第38話 (1/2)

(第三者視点)  大月照史が逮捕され、その後裁判で執行猶予付きで釈放された。しかし彼は前科者として人生を歩まなければならなくなった。その事実に彼は絶望した。

(……何でこんな事に)

一つの動画から彼は瞬く間に転落して行った。

(……全てはあの動画のせいだっ)

彼は自分がしたことを忘れ、全くの見当違いのことをさも正解のように思う。それは篠崎がした現実逃避と同じようなものだった。

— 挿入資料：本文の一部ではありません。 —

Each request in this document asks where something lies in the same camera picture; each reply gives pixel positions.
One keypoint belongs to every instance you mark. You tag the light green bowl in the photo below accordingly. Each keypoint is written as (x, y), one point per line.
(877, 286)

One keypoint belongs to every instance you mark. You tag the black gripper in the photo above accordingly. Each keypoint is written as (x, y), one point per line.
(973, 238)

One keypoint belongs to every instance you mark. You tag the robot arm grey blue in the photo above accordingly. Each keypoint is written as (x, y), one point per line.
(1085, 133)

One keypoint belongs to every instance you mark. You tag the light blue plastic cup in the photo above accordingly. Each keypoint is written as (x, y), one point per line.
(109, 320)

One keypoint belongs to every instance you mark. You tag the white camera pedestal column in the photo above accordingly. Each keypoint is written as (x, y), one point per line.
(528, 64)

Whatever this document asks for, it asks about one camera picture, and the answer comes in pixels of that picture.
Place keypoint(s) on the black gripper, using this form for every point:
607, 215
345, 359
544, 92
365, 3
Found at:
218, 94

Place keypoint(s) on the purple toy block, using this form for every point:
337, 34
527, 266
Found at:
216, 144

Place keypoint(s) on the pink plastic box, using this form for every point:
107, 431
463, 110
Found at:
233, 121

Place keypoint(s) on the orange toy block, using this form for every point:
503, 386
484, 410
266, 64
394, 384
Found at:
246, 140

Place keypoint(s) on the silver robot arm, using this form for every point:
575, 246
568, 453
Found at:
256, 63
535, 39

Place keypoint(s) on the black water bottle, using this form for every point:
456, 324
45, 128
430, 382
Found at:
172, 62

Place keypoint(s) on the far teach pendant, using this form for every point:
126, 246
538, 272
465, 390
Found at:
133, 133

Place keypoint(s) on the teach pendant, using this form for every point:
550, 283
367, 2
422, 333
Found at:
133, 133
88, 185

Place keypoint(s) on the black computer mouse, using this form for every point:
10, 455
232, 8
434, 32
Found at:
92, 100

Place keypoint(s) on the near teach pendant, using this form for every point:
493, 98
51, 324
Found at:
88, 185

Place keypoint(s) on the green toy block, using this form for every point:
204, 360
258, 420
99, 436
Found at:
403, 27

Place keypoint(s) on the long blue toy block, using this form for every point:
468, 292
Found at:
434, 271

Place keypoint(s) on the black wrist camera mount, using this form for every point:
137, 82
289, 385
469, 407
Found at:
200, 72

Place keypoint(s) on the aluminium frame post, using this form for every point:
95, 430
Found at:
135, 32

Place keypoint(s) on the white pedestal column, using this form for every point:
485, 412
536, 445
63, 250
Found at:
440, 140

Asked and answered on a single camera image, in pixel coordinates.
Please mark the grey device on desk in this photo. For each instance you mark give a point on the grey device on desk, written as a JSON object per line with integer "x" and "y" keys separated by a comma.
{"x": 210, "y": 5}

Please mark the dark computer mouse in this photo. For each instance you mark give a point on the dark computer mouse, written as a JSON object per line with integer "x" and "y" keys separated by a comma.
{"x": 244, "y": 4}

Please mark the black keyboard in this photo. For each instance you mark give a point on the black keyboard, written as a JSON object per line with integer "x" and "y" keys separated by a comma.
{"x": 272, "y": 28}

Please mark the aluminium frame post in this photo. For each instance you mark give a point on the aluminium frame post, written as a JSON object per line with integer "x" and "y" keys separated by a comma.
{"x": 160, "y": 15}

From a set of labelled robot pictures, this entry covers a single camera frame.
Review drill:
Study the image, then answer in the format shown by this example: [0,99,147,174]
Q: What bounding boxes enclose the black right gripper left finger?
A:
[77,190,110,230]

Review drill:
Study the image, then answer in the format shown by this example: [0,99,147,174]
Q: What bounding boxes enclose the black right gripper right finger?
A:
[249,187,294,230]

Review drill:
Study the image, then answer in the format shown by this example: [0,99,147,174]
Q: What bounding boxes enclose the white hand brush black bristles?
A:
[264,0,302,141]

そして一人自宅に帰ると、そこには一通の手紙が置いてあった。 その光景に彼はあの時の悲劇を思い出していた。 母がいなくなったあの時と全く同じ。

(嘘だ……父さんまで……嘘だ嘘だ嘘だ)

彼は最悪の想像をする。そして彼は置いてあった手紙を手に取り、そして折ってあった紙を開ける。

「っ!?」

そこにはただ一言。

“手に負えん”

母同様、父も逃げたのだ。息子を見ているとまるで昔の自分を見ているようで怖くなったのだ。父の康弘も息子と似た性格を持っていたために余計そう思ったのだろう。“これはお前だ”、と。そして彼は逃げた。苦しみから逃れるために。それはなんと自己中で、責任能力がないのだろう。しかし息子の照史にはそんなことは知る由もなかった。